Por que sobram vagas na rede de acolhimento
Vera credita a sobra de vagas à complexidade da história de cada morador de rua e cita ainda a ajuda "característica do gaúcho", que se solidariza e costuma dar suporte às pessoas que passam a conviver com sua rotina, nas ruas e calçadas de seus bairros:
— Cada situação dessas é única. Cada indivíduo tem uma história de vida. Muitos romperam vínculos com as famílias porque têm outros objetivos. Além do uso de álcool e drogas, que também os afasta dos locais controlados. O que a gestão pública tem que fazer é ampliar o cardápio de alternativas.
Albergue que concentra quase metade do total de camas disponíveis na cidade, o Felipe Diehl teve, na semana passada, 50% mais usuários. Porém, não lotou em nenhum dia.

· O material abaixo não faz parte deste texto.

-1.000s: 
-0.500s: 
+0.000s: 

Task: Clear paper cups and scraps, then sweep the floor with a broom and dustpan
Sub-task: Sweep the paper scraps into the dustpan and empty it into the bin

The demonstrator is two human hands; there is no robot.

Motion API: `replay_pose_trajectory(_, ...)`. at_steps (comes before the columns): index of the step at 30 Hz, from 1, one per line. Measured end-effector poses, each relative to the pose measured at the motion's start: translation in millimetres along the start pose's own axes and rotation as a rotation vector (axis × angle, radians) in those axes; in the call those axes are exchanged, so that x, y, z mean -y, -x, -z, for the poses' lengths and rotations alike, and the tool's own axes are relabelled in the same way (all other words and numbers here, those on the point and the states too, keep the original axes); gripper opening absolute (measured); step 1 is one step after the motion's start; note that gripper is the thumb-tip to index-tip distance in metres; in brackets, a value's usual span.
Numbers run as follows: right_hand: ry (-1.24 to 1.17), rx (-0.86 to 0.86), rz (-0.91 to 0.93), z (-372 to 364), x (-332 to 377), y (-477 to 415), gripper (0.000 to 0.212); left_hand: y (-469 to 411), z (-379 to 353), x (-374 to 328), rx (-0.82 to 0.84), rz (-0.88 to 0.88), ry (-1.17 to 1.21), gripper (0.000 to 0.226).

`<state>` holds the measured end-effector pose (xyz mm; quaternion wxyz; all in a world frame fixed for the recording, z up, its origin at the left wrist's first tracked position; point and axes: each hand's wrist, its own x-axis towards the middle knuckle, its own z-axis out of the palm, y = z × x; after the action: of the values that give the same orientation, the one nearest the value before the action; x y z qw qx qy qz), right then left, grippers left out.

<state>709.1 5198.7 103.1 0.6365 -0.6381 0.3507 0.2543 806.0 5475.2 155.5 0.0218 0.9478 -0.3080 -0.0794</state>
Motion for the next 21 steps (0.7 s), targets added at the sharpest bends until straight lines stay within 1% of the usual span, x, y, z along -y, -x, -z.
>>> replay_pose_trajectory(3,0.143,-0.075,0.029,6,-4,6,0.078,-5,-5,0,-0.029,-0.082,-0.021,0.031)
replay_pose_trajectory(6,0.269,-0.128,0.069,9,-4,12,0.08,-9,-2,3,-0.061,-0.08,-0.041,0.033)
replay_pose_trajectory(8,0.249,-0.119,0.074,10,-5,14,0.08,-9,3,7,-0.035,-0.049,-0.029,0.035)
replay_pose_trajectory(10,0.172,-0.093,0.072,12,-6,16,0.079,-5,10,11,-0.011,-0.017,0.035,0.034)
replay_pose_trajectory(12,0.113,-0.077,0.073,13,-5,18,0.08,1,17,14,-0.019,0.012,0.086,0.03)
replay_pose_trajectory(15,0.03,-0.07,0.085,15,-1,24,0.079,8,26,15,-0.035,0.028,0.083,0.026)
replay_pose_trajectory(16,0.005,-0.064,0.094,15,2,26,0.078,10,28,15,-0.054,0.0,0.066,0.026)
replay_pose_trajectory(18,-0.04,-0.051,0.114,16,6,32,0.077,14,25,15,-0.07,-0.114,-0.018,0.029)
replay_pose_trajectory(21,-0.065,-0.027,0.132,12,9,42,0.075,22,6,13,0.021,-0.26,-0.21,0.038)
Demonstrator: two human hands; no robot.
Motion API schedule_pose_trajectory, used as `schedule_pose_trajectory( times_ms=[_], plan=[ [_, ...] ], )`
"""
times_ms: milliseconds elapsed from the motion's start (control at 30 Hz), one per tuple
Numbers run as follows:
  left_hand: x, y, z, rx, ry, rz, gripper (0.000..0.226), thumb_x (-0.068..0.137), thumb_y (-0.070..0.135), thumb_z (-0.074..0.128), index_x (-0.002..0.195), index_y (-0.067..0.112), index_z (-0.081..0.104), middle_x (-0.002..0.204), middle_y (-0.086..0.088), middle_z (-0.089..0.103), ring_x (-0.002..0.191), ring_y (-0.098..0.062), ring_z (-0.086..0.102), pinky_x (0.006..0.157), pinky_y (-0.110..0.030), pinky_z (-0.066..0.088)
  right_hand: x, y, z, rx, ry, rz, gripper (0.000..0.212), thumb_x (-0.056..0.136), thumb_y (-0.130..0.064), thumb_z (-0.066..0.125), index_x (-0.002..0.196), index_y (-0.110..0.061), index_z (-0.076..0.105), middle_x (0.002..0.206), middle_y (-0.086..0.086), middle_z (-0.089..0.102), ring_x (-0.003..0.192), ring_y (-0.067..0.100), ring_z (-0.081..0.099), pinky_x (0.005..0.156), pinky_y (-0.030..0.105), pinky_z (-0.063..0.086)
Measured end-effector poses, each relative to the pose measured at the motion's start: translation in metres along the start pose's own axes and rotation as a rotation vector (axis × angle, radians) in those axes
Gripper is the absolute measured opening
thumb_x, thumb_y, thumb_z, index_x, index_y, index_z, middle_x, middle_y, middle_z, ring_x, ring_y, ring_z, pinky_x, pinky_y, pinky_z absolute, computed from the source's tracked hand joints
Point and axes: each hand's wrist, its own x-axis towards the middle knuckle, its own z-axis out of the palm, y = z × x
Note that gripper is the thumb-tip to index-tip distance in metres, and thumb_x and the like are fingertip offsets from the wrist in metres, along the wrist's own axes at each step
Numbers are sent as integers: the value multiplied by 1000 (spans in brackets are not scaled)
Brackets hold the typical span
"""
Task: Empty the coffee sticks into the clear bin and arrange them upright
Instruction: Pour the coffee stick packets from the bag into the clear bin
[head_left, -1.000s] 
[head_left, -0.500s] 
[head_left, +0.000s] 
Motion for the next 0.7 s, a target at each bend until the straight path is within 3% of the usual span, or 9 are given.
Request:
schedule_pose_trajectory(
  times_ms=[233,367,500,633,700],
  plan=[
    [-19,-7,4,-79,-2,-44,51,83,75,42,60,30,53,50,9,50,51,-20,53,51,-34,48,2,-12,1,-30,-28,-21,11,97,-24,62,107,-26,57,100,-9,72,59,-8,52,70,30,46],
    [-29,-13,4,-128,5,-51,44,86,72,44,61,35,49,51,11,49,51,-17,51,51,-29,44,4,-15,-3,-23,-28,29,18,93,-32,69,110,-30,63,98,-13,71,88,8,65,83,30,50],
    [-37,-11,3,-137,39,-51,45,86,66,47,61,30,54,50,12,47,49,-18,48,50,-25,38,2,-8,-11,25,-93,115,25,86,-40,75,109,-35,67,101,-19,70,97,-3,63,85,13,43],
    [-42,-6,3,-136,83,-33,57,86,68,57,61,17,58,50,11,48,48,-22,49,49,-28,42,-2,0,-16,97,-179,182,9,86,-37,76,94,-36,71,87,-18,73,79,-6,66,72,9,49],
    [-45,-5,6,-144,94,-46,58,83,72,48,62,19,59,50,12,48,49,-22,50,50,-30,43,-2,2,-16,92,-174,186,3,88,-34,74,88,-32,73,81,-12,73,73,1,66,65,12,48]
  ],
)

Juarez Vasques, diretor do local, avalia que há, entre as pessoas que optam pela rua, a escolha por autonomia:
— A rua é a liberdade de muitos, que querem ficar lá mesmo que seja frio. É uma questão social bem complicada.
Segundo Vasques, na noite da ação no Gigantinho, muitos que frequentavam este abrigo regularmente, deixaram de fazê-lo: foram 150 abrigados na sexta-feira, 152 no sábado e 149 na noite de domingo para segunda-feira.
Cete pode ser aberto para acolhimento
Após o Gigantinho, outro local da cidade é apontado para ser usado no acolhimento de pessoas em situação de rua na Capital: o governo do Estado avalia ceder o Centro Estadual de Treinamento Esportivo (Cete), no bairro Menino Deus, para a prefeitura de Porto Alegre e demais parceiros que ajudem a organizar ação semelhante à realizada no ginásio do Inter na sexta-feria passada.
Secretário estadual de Esporte e Lazer, João Derly afirma que a estrutura do local é propícia:
— O Cete tem dois ginásios, um poliesportivo e outro utilizado para lutas, com tatames no piso. Isso ajuda a amenizar o frio.
Procurador do Estado, Max Möller, que atua cedido à secretaria de Esporte e Lazer, com foco na modernização do Cete, vê com bons olhos esta ideia:
— Temos uma boa área de chegada e saída para as pessoas, com amplo estacionamento, que facilita doações e preparação de algo.
Segundo Möller, o próximo passo é procurar a Defesa Civil, que tem conhecimento para coordenar ações deste tipo, segundo o servidor. Além disso, a agenda de eventos terá de ser analisada para concluir a análise.
— Por óbvio, estamos sensibilizados com o frio, preocupados com a questão da vulnerabilidade das pessoas em situação de rua. O Tesourinha (que pertence ao município), está sediando a etapa final de um campeonato de handebol que inicia logo cedo, às 8h. Vamos estudar novas ações — diz Comandante Nádia, simpática à alternativa.
Diretora de Inclusão Social do Inter, Najla Diniz afirma que qualquer novo pedido para uso do Gigantinho "será analisado". O clube, porém, terá uma série de jogos entre julho e agosto, com movimento muito intenso no complexo do Beira-Rio, segundo a diretora:
— Começamos a ação e agora queremos que se multiplique, como exemplo.